Costs of increased processing time
Costs of analysis of audit data
Costs of storage of audit data
The cost of increased processing time is the least significant of the costs of auditing. The first reason is that auditing generally does not occur during computational-intensive tasks--image processing, complex calculations, and so forth. The other reason that processing cost is usually insignificant is that single-user workstations have plenty of extra CPU cycles.
The cost of analysis is roughly proportional to the amount of audit data collected. The cost of analysis includes the time it takes to merge and review audit records, and the time it takes to archive them and keep them in a safe place.
The fewer records you generate, the less time it takes to analyze them, so upcoming sections describe how you can reduce the amount of data collected, while still providing enough coverage to achieve your site's security goals.
Number of users
Number of machines
Amount of use
Degree of security required
Because the factors vary from one situation to the next, no formula can determine in advance the amount of disk space to set aside for audit data storage.
Full auditing (with the all flag) can fill up a disk in no time. Even a simple task like compiling a program of modest size (for example, 5 files, 5000 lines total) in less than a minute could generate thousands of audit records, occupying many megabytes of disk space. Therefore, it is very important to use the preselection features to reduce the volume of records generated. For example, omitting the fr class instead of all classes can reduce the audit volume by more than two-thirds. Efficient audit file management is also important after the audit records are created, to reduce the amount of storage required.
The following sections give some ideas about how to reduce the costs of storage by auditing selectively to reduce the amount of audit data collected, while still meeting your site's security needs. Also discussed are how to set up audit file storage and archiving procedures to reduce storage requirements.
Before configuring auditing, understand the audit flags and the types of events they flag. Develop a philosophy of auditing for your organization that is based on the amount of security your site requires, and the types of users you administer.

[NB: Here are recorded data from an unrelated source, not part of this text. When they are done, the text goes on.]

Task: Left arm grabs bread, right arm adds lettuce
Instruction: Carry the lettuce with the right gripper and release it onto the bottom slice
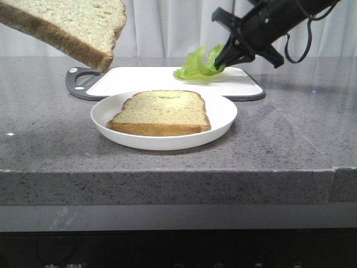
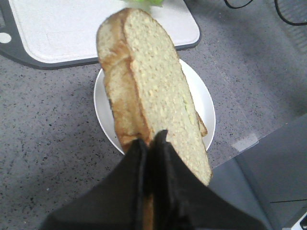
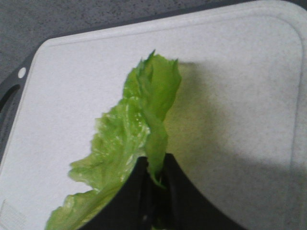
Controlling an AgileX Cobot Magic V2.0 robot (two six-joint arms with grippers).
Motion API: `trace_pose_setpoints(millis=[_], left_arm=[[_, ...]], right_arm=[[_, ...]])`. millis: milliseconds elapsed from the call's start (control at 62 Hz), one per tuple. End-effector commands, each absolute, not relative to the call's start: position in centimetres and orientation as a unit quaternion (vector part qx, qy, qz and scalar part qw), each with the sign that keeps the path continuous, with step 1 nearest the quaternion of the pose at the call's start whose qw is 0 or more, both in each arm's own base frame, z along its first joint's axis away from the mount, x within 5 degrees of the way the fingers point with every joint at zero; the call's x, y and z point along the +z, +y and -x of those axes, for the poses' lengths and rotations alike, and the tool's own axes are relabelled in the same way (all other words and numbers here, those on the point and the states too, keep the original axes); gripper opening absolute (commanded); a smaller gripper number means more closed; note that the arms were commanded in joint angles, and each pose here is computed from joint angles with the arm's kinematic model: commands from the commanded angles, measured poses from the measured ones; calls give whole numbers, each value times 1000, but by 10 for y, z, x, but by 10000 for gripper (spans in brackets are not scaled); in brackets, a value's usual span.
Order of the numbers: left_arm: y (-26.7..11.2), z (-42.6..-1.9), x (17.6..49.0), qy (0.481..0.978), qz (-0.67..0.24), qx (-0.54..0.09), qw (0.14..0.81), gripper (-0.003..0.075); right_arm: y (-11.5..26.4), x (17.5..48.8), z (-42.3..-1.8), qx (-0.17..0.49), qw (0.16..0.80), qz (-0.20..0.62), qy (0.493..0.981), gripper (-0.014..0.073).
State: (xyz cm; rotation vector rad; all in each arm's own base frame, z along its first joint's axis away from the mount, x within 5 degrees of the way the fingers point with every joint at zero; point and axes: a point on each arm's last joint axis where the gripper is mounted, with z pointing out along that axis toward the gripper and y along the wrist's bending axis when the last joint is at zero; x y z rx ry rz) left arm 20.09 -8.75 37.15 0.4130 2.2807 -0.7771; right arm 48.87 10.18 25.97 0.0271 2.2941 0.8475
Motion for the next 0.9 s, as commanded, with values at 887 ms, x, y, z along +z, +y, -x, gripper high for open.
trace_pose_setpoints(millis=[887], left_arm=[[-88, -198, 390, 855, -147, -320, 381, -20]], right_arm=[[116, 316, -315, 529, 388, 208, 726, -118]])
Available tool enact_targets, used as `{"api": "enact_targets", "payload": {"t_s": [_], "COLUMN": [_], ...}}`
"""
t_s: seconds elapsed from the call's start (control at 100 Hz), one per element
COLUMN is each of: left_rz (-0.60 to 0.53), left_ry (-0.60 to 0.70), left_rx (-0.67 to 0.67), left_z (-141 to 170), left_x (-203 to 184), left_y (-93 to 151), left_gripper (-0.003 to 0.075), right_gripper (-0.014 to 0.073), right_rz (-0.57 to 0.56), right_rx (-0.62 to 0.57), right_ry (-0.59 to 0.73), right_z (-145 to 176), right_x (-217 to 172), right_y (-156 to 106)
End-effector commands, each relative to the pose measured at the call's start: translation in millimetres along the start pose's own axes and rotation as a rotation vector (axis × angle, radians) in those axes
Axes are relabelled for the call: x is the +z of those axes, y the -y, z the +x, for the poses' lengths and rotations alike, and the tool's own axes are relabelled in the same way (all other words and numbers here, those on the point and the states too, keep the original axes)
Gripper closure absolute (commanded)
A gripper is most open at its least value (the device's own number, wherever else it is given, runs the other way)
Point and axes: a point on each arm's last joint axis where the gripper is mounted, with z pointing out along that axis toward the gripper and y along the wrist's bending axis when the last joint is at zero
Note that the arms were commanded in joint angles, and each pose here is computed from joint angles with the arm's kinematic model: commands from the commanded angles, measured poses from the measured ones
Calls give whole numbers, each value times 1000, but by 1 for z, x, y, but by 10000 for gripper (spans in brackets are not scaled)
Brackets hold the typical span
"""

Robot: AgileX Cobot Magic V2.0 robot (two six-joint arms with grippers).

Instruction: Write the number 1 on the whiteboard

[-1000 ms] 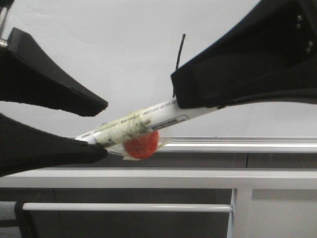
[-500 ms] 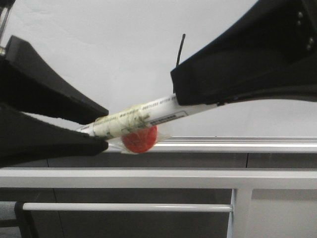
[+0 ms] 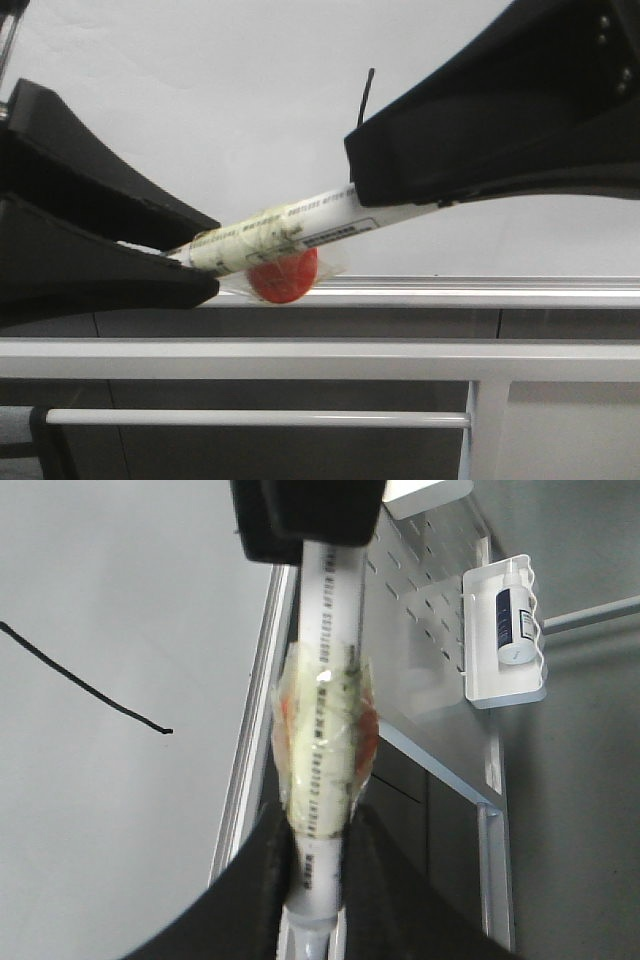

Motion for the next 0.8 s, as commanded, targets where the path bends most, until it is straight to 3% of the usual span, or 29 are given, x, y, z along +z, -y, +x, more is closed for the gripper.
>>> {"api": "enact_targets", "payload": {"t_s": [0.0,0.17,0.25,0.58,0.79], "left_rz": [-27,-27,-27,-35,-50], "left_ry": [91,91,91,110,178], "left_rx": [-12,-12,-23,-156,-225], "left_z": [-15,-15,-15,-16,-22], "left_x": [-3,-3,-3,-3,-5], "left_y": [-8,-8,-8,-9,-11], "left_gripper": [741,741,741,741,741], "right_gripper": [570,228,151,265,540], "right_rz": [-102,-81,-55,67,65], "right_rx": [10,16,19,-165,-247], "right_ry": [32,40,49,237,357], "right_z": [-11,-11,-13,-32,-36], "right_x": [-2,-2,-2,-38,-67], "right_y": [-11,-9,-7,-19,-38]}}
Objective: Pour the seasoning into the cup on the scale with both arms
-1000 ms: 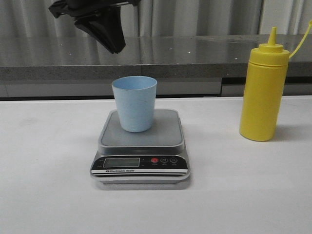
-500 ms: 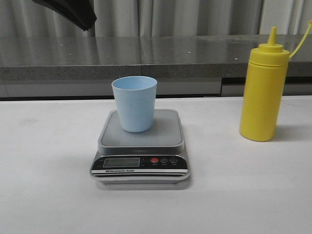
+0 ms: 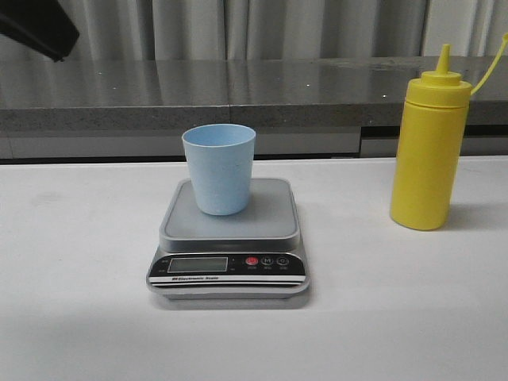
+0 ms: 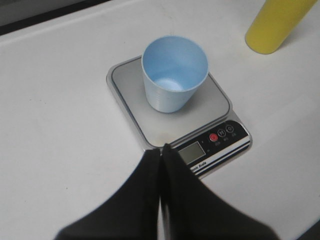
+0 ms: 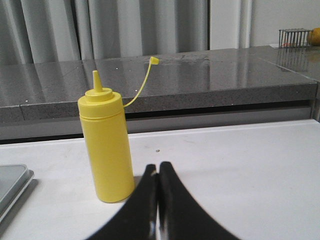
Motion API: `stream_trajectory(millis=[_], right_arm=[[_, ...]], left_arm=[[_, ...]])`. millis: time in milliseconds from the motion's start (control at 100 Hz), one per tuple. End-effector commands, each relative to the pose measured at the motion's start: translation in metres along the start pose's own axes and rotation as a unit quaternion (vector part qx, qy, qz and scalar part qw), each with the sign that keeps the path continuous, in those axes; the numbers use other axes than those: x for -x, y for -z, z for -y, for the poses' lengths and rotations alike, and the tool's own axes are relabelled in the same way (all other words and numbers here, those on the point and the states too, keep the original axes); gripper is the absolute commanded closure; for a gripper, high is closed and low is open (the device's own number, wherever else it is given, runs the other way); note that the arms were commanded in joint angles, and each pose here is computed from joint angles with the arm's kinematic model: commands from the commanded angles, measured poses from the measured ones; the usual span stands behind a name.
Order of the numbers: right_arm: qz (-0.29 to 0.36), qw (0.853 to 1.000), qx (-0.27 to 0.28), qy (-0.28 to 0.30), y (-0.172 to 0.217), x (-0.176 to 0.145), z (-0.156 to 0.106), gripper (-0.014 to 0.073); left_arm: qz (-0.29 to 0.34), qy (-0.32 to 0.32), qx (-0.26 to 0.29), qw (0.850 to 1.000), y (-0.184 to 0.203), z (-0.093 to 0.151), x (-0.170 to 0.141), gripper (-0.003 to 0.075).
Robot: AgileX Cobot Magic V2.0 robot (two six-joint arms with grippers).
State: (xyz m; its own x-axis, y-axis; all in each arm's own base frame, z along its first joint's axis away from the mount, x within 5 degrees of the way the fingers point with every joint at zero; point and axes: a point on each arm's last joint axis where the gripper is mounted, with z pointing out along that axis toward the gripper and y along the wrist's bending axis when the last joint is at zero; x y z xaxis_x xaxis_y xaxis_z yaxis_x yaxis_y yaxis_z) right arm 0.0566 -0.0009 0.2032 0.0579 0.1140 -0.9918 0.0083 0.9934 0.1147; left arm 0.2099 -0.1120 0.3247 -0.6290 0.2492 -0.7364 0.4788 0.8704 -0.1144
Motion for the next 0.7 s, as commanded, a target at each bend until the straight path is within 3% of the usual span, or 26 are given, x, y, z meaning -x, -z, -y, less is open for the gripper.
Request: stream_trajectory(millis=[0,350,690], right_arm=[[0.055,0.998,0.010,0.007,0.003,0.014,-0.002,0.0663],[0.055,0.998,0.010,0.007,0.003,0.014,-0.002,0.0663],[0.055,0.998,0.010,0.007,0.003,0.014,-0.002,0.0663]], left_arm=[[0.057,0.014,-0.001,0.998,0.015,0.001,0.005,0.0741],[0.071,0.008,0.006,0.997,0.031,0.000,-0.029,0.0741],[0.208,0.003,0.082,0.975,0.051,-0.022,-0.054,0.0741]])
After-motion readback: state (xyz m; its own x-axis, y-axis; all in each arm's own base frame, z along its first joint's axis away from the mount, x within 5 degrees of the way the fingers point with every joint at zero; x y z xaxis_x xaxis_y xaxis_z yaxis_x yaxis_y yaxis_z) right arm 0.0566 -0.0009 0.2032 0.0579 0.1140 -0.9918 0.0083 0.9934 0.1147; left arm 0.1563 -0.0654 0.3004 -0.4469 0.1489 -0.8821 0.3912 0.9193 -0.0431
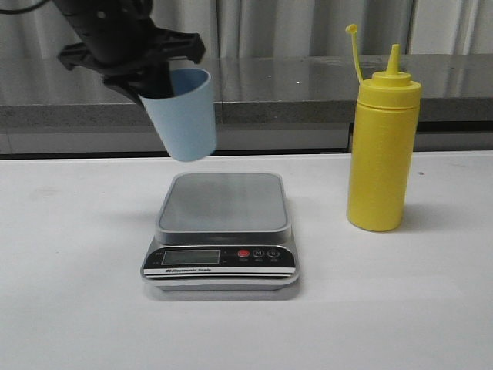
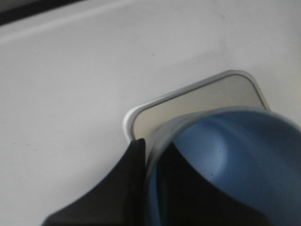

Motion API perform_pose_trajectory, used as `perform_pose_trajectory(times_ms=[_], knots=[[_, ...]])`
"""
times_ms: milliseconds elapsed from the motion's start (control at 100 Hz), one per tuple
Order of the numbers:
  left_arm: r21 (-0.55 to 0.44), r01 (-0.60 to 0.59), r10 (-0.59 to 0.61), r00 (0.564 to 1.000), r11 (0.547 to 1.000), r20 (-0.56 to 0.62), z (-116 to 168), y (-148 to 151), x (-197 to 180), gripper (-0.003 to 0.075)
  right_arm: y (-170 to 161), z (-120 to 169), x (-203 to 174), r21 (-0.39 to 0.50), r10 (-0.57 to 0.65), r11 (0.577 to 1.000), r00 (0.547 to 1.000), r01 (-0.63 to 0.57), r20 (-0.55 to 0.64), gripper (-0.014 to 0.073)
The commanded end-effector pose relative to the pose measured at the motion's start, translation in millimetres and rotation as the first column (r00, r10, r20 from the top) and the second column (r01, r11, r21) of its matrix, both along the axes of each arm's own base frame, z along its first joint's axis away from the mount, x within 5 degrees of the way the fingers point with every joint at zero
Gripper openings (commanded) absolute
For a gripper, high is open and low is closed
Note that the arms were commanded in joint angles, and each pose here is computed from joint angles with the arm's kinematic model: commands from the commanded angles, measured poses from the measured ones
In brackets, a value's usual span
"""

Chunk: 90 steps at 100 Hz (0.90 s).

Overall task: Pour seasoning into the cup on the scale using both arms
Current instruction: 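Lift the blue cup and lower it onto the scale platform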

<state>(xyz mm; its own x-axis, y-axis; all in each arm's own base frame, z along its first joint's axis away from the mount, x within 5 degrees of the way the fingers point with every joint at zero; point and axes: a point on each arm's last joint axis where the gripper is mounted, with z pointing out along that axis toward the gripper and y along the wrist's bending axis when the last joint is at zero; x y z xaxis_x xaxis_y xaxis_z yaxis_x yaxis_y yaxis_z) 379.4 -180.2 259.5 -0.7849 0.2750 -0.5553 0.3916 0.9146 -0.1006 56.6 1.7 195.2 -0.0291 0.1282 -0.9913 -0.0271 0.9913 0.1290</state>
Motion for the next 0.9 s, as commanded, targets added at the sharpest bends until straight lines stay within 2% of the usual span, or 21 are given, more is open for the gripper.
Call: perform_pose_trajectory(times_ms=[0,110,260,350,480,550,730,890], knots=[[-0.042,0.032,-0.030,0.998,0.999,0.052,22.9,-15.6,-2.4,-0.0020,-0.2,14.6,-2.3,-0.018,-0.002,1.000,0.994,0.004,0.112,-0.0069],[-0.028,0.058,-0.057,0.998,0.998,0.020,13.1,-28.3,-0.8,-0.0020,-0.2,14.6,-2.3,-0.018,-0.002,1.000,0.994,0.004,0.112,-0.0069],[-0.024,0.057,-0.057,0.998,0.998,-0.010,4.2,-30.0,1.2,-0.0007,-0.2,14.6,-2.3,-0.018,-0.002,1.000,0.994,0.004,0.112,-0.0069],[-0.022,0.055,-0.055,0.998,0.998,-0.014,2.6,-29.6,2.2,0.0078,-0.2,14.6,-2.3,-0.018,-0.002,1.000,0.994,0.004,0.112,-0.0069],[-0.031,0.053,-0.053,0.999,0.998,-0.010,4.5,-30.3,2.8,0.0286,-0.2,14.6,-2.3,-0.018,-0.002,1.000,0.994,0.004,0.112,-0.0069],[-0.036,0.053,-0.053,0.999,0.998,0.001,7.6,-30.9,3.9,0.0340,-0.2,14.6,-2.3,-0.018,-0.002,1.000,0.994,0.004,0.112,-0.0069],[-0.049,0.054,-0.052,0.998,0.997,0.031,18.8,-30.4,3.1,0.0332,-0.2,14.6,-2.3,-0.018,-0.002,1.000,0.994,0.004,0.112,-0.0069],[-0.083,0.049,-0.042,0.995,0.995,0.092,43.8,-26.0,-4.9,0.0332,-0.2,14.6,-2.3,-0.018,-0.002,1.000,0.994,0.004,0.112,-0.0069]])
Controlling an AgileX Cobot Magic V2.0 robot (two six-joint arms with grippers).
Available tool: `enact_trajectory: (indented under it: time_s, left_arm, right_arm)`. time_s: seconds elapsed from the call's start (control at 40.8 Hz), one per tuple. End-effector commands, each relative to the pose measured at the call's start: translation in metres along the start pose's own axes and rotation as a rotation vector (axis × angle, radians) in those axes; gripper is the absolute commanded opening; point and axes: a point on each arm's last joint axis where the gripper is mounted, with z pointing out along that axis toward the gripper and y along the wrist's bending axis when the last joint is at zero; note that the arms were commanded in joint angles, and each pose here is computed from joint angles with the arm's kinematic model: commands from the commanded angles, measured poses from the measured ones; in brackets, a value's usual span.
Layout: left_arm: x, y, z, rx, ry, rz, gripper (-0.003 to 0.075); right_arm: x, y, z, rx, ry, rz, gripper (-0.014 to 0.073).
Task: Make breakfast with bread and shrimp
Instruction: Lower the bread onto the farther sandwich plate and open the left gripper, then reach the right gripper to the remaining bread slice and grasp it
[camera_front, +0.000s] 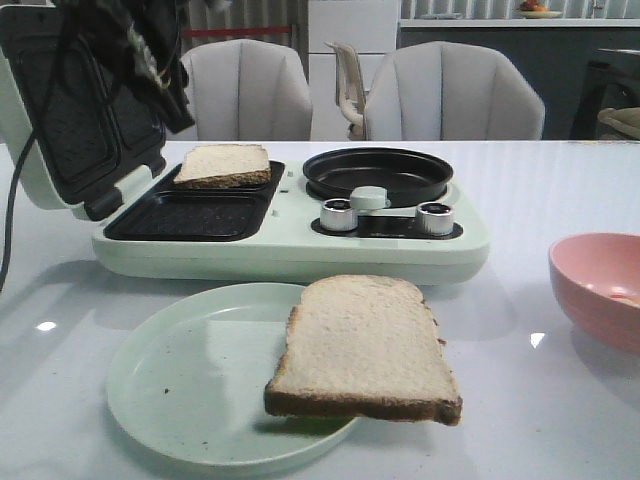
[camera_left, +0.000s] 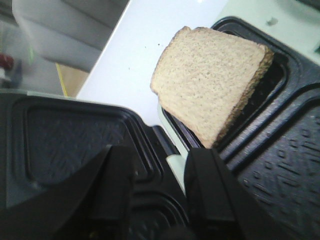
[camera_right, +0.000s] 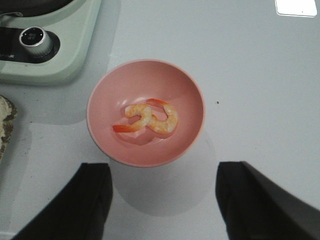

Unless the process audit preselection mask is modified dynamically, the audit characteristics in place when a user logs in are inherited by all processes during the login session, and, unless the databases are modified, the process preselection mask applies in all subsequent login sessions.
Dynamic controls refer to controls put in place by the administrator while processes are running. These persist only while the affected processes (and any of their children) exist, but will not continue in effect at the next login. Dynamic controls apply to one machine at a time, since the audit command only applies to the current machine where you are logged in. However, if you make dynamic changes on one machine, you should make them on all machines at the same time.
Each process has two sets of one-bit flags for audit classes. One set controls whether the process is audited when an event in the class is requested successfully; the other set when an event is requested but fails (for any reason). It is common for processes to be more heavily audited for failures than for successes, since this can be used to detect attempts at browsing and other types of attempts at violating system security.
In addition to supplying the per-user audit control information in the static databases, you can dynamically adjust the state of auditing while a user's processes are active on a single machine.
To change the audit flags for a specific user to a supplied value, use the auditconfig command with the -setpmask, -setsmask, or -setumask options. The command changes the process audit flags for one process, one audit session ID, or one audit user ID respectively. See the auditconfig(1M) man page and "The auditconfig Command".